Consequently, to understand the place of a trait in the moral life we need to be shown one and the same trait in the context of different kinds of character with different kinds of directedness, and thus learn the very wide range of different kinds of significance that that trait can have. So in The Sacred and Profane Love Machine what seem to be the same traits operate quite differently in different characters. Professor Dipple identifies the importance of this in her comparison of Edgar Demarnay with Harriet Gavender. If the novel has a hero, it is in the end Edgar, who, in spite of what another character calls his ‘blundering kindness’ and his ‘soggy so-called religion’, is able to endure. Yet as Professor Dipple points out, the reader who is tempted to conclude that Edgar’s ‘persistence in the point of view that loving attention to every detail constitutes his central task’ is the character trait in virtue of which he is the hero has merely to recall that Harriet Gavender, the other character who seemed to exemplify the same trait, is betrayed by it. For she was at home in her own small world, content with herself and her relationships, not directed beyond herself by some view of the Good. Hence when she discovers her husband’s infidelity, she collapses into a discovery of how terrible the world is, a discovery which drives her towards false consolations. Thus Iris Murdoch, as Professor Dipple puts it, ‘breaks any positive pattern projected by Edgar’s courage’. The breaking of patterns is at the heart both of the novelist’s enterprise and of the life of virtue. ‘The idea of perfection can only be exemplified in particular cases in terms of the kind of perfection which is appropriate. So one could not say in general what perfection is, in the way in which one could talk about generosity or good painting’ (The Sovereignty of Good). But the philosophical reader ought now to be puzzled. For here is a doctrine which links the supremacy of Plato’s Form of the Good, of the Neoplatonic One with its simplicity of perfection, to the need to write about particular cases in detail as the novelist or the dramatic poet writes. Yet Plato himself would have expelled the dramatic poets from the republic and understood the mimesis of art as a tempting source of illusion.
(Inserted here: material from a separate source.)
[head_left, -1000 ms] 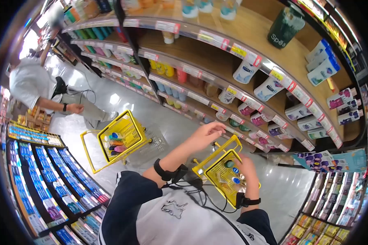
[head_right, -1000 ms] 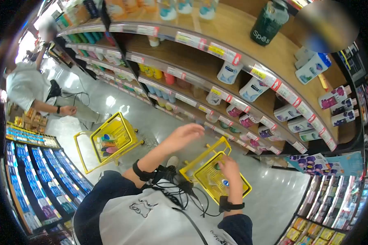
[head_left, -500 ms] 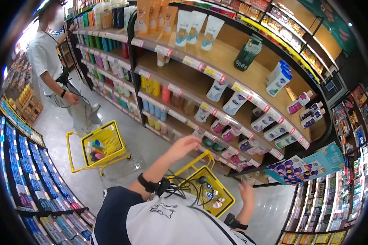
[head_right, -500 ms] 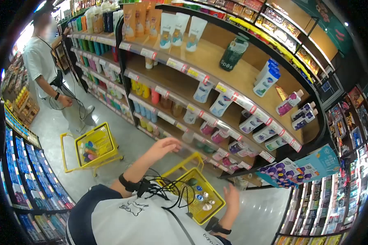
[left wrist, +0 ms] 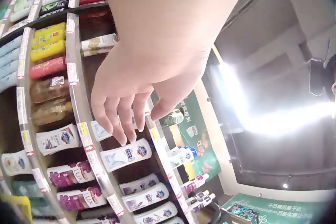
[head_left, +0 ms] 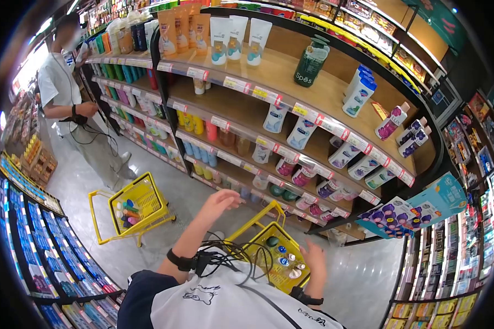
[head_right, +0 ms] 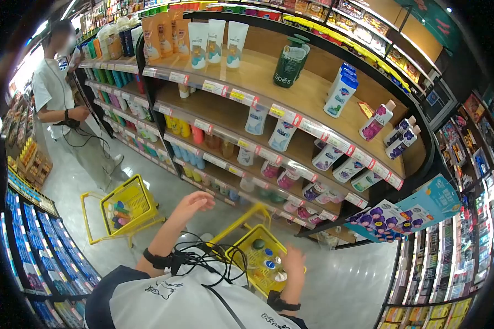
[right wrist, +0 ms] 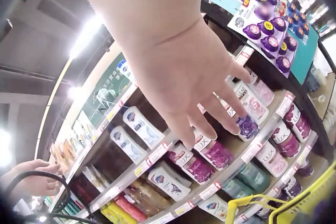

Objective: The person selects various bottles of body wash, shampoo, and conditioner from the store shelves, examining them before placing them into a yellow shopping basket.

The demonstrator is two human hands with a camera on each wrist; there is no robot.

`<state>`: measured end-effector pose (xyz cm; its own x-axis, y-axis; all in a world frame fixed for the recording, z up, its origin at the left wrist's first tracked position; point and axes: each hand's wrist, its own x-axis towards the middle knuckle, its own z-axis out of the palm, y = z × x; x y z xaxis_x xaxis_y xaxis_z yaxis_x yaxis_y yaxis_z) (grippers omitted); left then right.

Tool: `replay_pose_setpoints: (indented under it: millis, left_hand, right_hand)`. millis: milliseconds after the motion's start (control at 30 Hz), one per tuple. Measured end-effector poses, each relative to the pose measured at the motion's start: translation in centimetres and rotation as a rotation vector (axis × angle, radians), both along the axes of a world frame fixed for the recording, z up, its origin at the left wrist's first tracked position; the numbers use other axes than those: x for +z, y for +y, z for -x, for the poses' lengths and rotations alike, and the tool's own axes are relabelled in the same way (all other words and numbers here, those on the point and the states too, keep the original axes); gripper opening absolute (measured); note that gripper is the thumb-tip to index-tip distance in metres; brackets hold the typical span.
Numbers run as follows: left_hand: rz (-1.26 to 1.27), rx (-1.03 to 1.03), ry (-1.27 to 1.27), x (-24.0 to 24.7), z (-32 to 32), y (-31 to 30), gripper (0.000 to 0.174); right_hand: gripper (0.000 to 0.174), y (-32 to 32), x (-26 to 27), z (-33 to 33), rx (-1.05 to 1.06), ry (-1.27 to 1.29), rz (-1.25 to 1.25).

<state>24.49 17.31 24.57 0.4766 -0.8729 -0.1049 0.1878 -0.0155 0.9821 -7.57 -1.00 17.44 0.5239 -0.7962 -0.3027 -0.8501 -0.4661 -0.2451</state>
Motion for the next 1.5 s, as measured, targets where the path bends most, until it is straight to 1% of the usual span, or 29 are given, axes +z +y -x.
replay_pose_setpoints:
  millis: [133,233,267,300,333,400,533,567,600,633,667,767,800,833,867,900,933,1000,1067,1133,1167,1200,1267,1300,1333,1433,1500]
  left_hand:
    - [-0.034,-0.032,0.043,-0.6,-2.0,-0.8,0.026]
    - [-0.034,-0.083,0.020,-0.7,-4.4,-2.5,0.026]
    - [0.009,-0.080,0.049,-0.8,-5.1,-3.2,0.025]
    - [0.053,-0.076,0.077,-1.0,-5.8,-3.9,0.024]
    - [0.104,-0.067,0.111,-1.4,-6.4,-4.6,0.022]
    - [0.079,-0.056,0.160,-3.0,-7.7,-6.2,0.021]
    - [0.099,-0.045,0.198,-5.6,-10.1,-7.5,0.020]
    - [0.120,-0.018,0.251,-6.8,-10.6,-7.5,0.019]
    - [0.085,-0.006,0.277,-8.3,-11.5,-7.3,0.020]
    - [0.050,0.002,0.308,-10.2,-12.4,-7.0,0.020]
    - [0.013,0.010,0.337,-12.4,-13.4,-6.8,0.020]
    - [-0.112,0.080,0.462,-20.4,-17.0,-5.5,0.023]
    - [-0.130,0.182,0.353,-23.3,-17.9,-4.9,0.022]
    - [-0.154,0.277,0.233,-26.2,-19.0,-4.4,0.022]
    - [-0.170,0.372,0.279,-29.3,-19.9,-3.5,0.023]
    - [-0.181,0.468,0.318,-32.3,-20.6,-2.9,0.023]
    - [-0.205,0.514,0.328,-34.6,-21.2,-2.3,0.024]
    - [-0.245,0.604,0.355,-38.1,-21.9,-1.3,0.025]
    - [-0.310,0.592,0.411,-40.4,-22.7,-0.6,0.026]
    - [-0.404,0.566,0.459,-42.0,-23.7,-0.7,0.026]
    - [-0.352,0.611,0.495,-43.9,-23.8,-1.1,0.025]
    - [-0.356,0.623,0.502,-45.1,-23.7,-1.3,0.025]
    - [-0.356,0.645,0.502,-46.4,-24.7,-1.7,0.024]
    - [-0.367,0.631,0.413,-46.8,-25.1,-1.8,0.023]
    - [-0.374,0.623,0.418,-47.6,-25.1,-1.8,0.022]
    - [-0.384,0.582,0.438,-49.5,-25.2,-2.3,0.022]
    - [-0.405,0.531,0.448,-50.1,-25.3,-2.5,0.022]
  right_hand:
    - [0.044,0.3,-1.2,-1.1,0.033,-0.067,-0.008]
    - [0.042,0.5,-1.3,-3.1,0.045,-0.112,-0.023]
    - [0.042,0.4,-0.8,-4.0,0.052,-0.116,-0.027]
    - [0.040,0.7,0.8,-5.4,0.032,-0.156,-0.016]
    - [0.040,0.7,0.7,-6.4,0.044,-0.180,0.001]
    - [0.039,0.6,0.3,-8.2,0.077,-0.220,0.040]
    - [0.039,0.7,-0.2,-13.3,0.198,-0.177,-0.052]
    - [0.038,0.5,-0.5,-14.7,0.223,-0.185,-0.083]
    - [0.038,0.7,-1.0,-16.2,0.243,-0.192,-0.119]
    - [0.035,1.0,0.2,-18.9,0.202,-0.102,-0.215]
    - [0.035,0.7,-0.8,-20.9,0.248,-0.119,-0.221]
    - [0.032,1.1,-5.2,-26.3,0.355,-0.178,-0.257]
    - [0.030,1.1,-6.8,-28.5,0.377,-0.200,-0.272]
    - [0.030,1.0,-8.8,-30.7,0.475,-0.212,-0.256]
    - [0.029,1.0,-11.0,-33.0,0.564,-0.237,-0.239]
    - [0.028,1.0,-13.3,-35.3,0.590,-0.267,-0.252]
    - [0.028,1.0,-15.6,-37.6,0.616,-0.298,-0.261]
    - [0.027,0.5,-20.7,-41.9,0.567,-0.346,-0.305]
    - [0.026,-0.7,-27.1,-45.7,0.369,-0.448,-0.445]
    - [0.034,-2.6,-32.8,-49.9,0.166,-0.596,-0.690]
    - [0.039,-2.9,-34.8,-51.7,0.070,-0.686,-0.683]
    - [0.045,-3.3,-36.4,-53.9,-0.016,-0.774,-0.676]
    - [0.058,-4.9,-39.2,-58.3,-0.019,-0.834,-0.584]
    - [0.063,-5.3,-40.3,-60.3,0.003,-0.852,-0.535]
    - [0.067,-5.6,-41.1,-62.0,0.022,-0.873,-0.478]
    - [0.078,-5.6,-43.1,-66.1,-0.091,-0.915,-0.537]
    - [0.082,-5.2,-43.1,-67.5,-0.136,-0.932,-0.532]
A Neoplatonic novelist seems to be an embodied contradiction.
Iris Murdoch has confronted this problem in The Fire and the Sun: Why Plato Banished the Artists, where she draws our attention to Plato’s ambivalence about the arts. ‘He kept emphasising the imageless remoteness of the Good, yet kept returning in his exposition to the more elaborate uses of art.’ And she might well have drawn our attention to the fact that in the Republic, where Plato’s attack on all sensible representation is most vehement, the exposition of the diagram of the line, in terms of which the theory of forms is explained, includes the remark that any type of apprehension which has to be mediated by a diagram cannot be true knowledge of the forms. But if we and Glaucon and Adeimantus have had to learn about the forms by means of the diagram of the line, then sensible representation has had to play its part in the mind’s ascent towards the Form of the Good, and perhaps a part that cannot ever quite be left behind. And where then does the condemnation of the artist stand, deriving as it does in Book X precisely from the fact that mimesis is a form of sensible representation? It is very much to the point that Plato’s attack on the dramatic poets is voiced in a work which is itself an outstanding piece of dramatic art. Not only Iris Murdoch, but also D.H. Lawrence look this to be a centrally important fact about Plato, I presume because it is difficult to believe that Plato was not well aware of the paradoxical character of his enterprise in the Republic. Thus what is present in that dialogue at least may not be so much ambivalence as a conviction that this kind of paradox is ineliminable. If so, Iris Murdoch seems to be at one with Plato, although she extends his suspicion of art into a suspicion of philosophy. It too can screen us from the Form of the Good, it too can be a form of self-indulgence. And just as Plato attacked dramatic art in a play, so Iris Murdoch has voiced her indictments of philosophy in philosophical essays as well as in novels.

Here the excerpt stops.